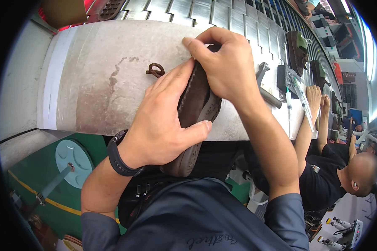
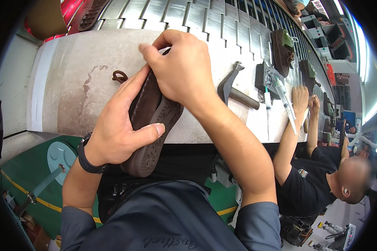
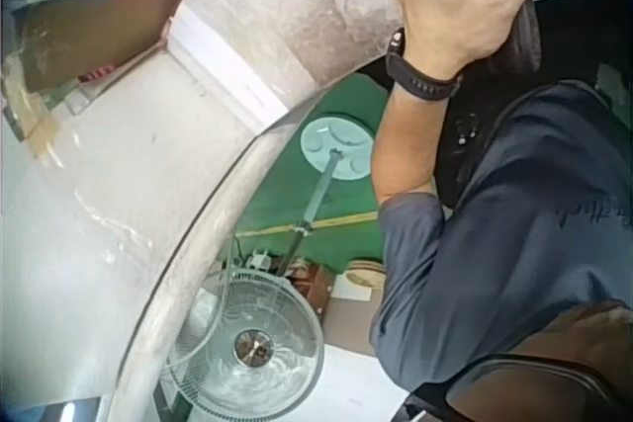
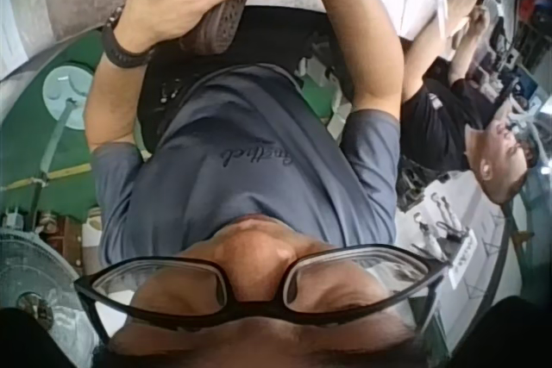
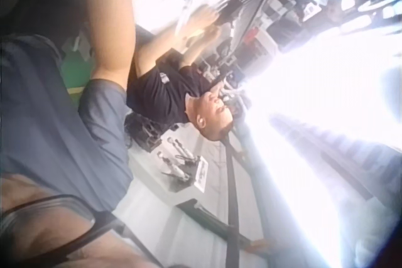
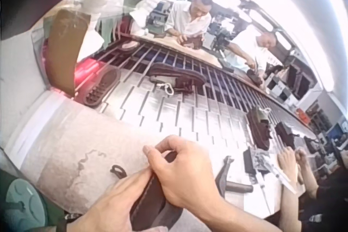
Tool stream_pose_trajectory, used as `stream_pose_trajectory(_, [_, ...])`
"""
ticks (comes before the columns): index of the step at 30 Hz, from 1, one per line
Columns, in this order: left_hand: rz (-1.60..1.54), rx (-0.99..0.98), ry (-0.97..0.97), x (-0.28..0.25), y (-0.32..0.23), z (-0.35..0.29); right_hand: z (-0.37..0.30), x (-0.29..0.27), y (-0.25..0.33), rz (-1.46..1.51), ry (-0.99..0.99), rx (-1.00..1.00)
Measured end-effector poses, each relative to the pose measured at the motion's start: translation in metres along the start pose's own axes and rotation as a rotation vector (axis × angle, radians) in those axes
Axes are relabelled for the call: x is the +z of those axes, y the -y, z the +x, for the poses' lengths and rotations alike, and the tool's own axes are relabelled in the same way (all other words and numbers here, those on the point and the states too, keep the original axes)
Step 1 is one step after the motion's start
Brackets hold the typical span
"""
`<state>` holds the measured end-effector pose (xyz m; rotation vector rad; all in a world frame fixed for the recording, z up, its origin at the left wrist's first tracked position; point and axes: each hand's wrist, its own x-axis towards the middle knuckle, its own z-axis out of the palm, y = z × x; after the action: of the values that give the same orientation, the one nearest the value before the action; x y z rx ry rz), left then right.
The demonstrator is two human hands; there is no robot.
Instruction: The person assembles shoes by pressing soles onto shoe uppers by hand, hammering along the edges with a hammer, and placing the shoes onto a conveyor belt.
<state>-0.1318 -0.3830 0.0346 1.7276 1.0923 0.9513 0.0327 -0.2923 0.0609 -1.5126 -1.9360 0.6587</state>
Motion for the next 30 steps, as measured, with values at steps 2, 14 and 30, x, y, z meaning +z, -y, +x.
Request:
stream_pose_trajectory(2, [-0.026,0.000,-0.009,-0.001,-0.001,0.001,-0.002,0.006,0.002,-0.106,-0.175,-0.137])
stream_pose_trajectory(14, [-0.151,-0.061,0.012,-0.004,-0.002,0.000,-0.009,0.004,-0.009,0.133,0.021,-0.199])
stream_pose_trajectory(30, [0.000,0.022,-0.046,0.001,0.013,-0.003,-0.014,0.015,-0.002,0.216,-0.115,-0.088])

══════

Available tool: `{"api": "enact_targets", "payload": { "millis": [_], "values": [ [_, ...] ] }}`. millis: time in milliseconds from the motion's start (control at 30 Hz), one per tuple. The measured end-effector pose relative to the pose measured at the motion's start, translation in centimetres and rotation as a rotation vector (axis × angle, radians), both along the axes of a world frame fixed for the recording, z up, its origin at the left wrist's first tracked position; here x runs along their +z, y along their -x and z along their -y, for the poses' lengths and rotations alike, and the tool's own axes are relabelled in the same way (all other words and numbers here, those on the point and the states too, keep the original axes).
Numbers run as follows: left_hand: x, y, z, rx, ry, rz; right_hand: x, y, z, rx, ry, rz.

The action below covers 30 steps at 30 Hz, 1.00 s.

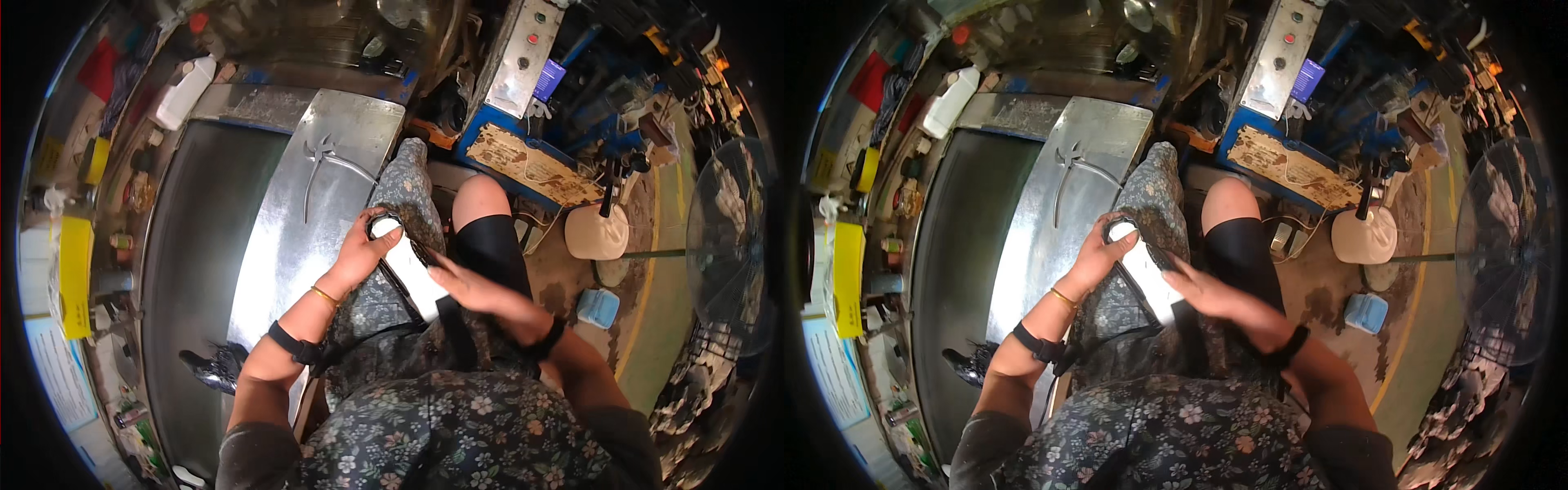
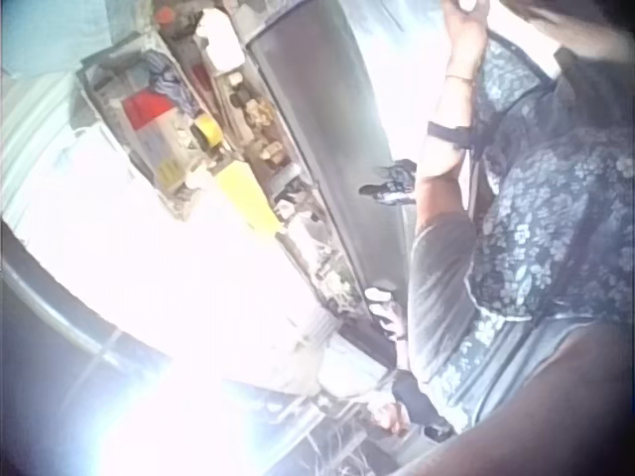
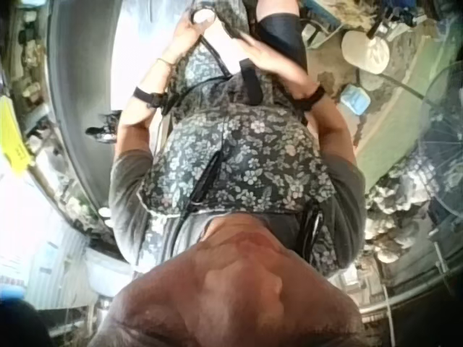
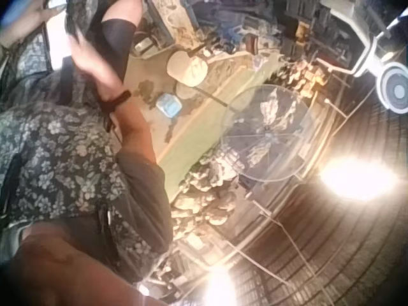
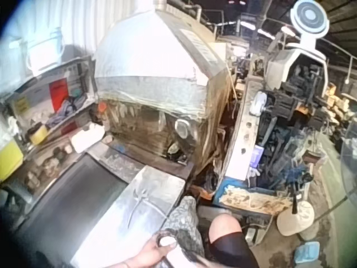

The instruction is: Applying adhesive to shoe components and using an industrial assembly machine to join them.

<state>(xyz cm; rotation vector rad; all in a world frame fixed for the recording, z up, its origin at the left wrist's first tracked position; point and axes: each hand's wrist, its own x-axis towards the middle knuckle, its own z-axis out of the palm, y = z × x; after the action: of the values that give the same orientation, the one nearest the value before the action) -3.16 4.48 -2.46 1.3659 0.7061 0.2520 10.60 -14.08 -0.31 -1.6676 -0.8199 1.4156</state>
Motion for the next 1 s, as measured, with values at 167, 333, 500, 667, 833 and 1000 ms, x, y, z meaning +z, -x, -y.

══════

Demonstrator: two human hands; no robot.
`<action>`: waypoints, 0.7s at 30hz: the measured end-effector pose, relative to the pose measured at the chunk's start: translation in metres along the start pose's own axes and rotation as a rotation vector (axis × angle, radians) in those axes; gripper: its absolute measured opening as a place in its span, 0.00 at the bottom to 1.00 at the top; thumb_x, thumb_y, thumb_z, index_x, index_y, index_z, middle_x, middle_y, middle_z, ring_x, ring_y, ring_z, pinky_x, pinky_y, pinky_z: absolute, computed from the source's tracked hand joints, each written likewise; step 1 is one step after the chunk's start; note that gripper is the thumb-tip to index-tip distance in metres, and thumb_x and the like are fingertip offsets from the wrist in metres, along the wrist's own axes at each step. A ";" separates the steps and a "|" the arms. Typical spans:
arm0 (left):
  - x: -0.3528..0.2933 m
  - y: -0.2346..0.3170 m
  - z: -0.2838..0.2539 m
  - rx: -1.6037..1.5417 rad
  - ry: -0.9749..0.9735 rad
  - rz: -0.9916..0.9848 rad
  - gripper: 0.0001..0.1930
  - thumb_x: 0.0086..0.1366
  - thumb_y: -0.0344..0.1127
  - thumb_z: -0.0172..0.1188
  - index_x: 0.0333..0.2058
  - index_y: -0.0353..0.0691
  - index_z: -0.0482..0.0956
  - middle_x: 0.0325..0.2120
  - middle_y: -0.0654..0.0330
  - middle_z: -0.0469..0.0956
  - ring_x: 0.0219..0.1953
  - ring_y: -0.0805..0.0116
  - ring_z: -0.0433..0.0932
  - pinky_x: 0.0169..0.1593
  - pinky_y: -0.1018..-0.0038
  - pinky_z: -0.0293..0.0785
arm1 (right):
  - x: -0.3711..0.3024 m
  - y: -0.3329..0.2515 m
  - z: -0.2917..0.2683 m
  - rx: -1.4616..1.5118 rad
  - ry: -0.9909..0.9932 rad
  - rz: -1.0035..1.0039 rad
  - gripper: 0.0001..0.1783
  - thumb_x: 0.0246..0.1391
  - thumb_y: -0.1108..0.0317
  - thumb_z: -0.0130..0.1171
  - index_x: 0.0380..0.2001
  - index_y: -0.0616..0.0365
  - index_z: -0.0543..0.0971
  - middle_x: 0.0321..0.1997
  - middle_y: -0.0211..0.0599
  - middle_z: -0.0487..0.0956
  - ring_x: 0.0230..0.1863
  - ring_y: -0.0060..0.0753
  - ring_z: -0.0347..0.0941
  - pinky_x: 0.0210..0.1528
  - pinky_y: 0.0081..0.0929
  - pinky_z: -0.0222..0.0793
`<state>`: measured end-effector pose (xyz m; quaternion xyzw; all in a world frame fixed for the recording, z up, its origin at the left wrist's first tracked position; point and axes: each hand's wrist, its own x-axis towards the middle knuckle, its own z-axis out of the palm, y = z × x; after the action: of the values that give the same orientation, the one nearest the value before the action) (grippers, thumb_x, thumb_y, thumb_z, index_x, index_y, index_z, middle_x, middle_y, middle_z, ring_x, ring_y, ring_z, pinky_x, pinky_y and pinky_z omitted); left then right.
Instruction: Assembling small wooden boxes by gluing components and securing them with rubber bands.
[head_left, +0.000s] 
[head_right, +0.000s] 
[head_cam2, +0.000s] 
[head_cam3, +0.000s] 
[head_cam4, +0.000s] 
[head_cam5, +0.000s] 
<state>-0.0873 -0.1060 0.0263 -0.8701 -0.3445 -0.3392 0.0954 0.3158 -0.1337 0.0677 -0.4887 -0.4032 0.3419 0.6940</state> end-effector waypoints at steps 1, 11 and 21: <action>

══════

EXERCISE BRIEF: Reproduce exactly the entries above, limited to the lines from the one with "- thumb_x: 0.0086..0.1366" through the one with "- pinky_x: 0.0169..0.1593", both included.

FINISHED TASK:
  - thumb_x: 0.0086..0.1366
  - thumb_y: -0.0344..0.1127
  - thumb_z: -0.0172..0.1188
  - index_x: 0.0333..0.2058
  - index_y: -0.0353..0.0691
  - index_z: -0.0482..0.0956
  - middle_x: 0.0325..0.2120
  - middle_y: -0.0654..0.0330
  - middle_z: -0.0469..0.0956
  - ring_x: 0.0219..0.1953
  - ring_y: -0.0805..0.0116
  - ring_z: -0.0433..0.0932
  - pinky_x: 0.0169..0.1593

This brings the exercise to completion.